Prison officials must ensure that inmates receive adequate food, clothing, shelter and medical care. Estelle v. Gamble, 429 U.S. 97, 104 (1978). In order to succeed on a claim of denial of medical treatment in violation of his Eighth Amendment rights, an inmate must show: (1) that he was suffering from a "serious" medical need; and (2) that the prison officials were "deliberately indifferent" to the serious medical need. Id. With respect to the first element of this standard, a medical need qualifies as "serious" when, for example, "it . . . has been diagnosed by a physician as requiring treatment." Monmouth Cnty Corr. Inst. Inmates v. Lanzaro, 834 F.2d 326, 347 (3d Cir. 1987). A medical need also may be "serious" if it is so obvious that even a layperson would recognize the need for a doctor's attention. Morrison v. Phillips, No. 06-812, 2008 WL 4308215, at *13 (D.N.J. Sept. 16, 2008) (quoting Johnson v. Snyder, 444 F.3d 579, 584-85 (7th Cir. 2006)).

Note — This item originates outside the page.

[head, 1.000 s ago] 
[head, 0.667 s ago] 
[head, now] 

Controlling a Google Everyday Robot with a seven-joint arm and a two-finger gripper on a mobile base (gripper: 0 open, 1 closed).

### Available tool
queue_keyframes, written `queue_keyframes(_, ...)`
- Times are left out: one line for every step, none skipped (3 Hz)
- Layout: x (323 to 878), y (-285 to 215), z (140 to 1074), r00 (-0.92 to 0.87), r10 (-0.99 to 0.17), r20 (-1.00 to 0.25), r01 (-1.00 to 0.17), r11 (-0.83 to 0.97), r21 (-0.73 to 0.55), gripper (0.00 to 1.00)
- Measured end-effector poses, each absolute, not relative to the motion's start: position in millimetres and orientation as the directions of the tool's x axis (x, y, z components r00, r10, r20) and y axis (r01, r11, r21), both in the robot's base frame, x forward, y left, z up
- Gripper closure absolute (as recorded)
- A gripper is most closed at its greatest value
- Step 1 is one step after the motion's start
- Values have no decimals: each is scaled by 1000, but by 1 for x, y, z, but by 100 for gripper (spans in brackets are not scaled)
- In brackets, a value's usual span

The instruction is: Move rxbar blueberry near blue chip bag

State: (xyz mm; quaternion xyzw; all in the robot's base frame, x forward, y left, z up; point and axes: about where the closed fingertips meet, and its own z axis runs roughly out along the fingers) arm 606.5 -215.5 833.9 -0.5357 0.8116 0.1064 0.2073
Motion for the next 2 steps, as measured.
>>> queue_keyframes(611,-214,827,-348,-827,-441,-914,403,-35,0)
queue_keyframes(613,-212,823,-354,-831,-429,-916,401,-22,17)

With respect to the second element - deliberate indifference - the Supreme Court has adopted a subjective approach. Farmer v. Brennan 511 U.S. 825, 842 (1994). Farmer teaches that:

it is enough that the official acted or failed to act despite his knowledge of a substantial risk of serious harm. . . . Whether a prison official had the requisite knowledge of a substantial risk is a question of fact subject to demonstration in the usual ways, including inference from circumstantial evidence, and a factfinder [sic] may conclude that a prison official knew of a substantial risk from the very fact that the risk was obvious.
Id. at 842 (citations omitted). A showing of knowledge of "a substantial risk of serious harm" under Farmer requires that "the official must both be aware of facts from which the inference could be drawn that a substantial risk of serious harm exists, and he must also draw the inference." Id. at 837. Under this standard, it is not enough that an official merely should have been aware of the risk to an inmate. The official must be "'aware of facts from which the inference could be drawn that a substantial risk of serious harm exists,'" and then actually "'draw the inference.'" Natale v. Camden Cnty. Corr. Facility, 318 F.3d 575, 582 (3d Cir. 2003) (quoting Farmer, 511 U.S. at 837). The United States Court of Appeals for the Third Circuit has held that this standard may be met in several scenarios, including "when a doctor is intentionally inflicting pain on [a] prisoner," and when the denial of "reasonable requests for medical treatment . . . exposes the inmate to undue suffering[.]" Spruill, 372 F.3d at 235 (internal quotation marks and citations omitted). This standard also is met when "a prison official . . . knows of a prisoner's need for medical treatment but intentionally refuses to provide it" or "delays necessary medical treatment based on a nonmedical reason." Rouse v. Plantier, 182 F.3d 192, 197 (3d Cir. 1999). However, acts that would rise only to the level of medical malpractice, or mere disagreement over a course of treatment, are not violations of the Eighth Amendment. Spruill, 372 F.3d at 235.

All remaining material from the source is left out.